Records from a data collection:
# # # #
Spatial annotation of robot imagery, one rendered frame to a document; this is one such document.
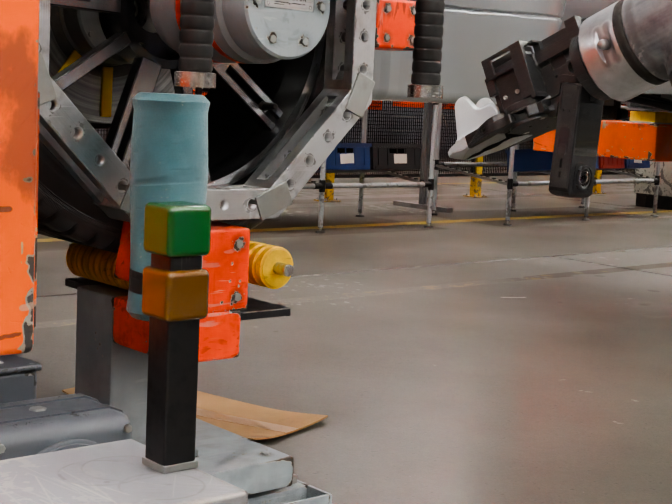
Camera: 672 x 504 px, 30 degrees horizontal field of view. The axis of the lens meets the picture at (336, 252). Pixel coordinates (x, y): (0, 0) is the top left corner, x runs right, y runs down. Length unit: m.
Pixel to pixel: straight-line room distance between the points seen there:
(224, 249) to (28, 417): 0.41
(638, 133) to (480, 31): 3.47
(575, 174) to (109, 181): 0.57
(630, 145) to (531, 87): 4.33
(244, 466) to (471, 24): 0.84
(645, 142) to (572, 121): 4.30
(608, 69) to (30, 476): 0.64
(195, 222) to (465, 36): 1.22
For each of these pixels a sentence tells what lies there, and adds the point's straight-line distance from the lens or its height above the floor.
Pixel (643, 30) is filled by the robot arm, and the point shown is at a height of 0.82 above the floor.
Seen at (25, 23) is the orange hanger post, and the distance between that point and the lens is 1.06.
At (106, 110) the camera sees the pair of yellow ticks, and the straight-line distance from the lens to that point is 1.82.
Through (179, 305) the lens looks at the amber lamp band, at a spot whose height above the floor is 0.58.
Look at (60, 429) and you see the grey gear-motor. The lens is 1.32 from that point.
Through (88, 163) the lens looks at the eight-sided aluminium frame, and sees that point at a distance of 1.51.
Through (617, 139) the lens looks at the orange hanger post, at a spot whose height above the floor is 0.60.
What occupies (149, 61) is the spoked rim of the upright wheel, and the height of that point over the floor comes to 0.78.
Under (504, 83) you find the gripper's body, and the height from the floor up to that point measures 0.77.
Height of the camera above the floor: 0.75
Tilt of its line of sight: 7 degrees down
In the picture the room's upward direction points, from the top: 3 degrees clockwise
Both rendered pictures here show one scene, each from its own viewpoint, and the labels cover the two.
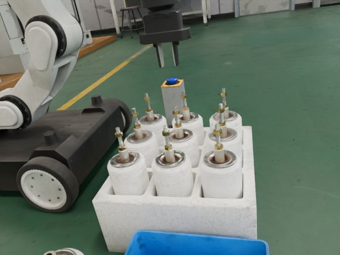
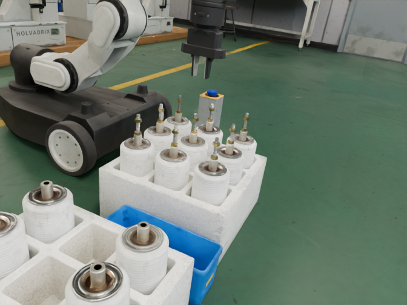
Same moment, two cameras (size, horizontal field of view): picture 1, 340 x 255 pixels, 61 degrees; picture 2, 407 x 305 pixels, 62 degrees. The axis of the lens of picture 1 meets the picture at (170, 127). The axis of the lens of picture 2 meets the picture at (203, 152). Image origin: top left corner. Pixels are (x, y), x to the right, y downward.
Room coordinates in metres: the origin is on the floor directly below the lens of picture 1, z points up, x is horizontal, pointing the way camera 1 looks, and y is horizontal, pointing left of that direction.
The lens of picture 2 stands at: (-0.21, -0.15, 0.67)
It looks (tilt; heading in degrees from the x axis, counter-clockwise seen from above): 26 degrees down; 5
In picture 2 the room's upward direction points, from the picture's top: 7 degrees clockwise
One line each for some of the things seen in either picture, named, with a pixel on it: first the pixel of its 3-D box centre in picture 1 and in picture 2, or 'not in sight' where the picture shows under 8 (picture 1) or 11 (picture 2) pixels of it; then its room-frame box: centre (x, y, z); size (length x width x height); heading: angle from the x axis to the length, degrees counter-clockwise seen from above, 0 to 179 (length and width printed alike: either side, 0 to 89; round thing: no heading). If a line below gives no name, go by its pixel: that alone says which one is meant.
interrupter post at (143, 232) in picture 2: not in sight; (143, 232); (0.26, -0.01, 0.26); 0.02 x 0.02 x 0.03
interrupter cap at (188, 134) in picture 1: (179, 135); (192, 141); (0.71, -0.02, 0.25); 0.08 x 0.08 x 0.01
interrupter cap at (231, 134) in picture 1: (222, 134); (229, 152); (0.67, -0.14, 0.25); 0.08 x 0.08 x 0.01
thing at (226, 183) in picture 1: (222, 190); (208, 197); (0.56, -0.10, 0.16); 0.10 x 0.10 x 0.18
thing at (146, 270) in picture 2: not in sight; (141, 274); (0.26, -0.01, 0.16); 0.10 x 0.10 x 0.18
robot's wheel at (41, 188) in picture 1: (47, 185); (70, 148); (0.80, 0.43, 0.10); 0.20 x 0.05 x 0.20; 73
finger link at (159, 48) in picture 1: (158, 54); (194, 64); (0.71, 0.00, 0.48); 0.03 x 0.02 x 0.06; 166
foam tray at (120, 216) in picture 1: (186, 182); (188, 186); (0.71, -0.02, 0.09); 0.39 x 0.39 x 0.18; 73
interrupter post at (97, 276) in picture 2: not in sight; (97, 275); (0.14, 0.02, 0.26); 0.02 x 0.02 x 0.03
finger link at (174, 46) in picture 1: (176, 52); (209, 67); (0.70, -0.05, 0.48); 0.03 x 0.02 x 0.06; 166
# # # #
Whenever a line above includes the string "upward", copy it.

In the picture the room's upward direction points, from the top: 3 degrees clockwise
In picture 2 the room's upward direction points, from the picture's top: 7 degrees clockwise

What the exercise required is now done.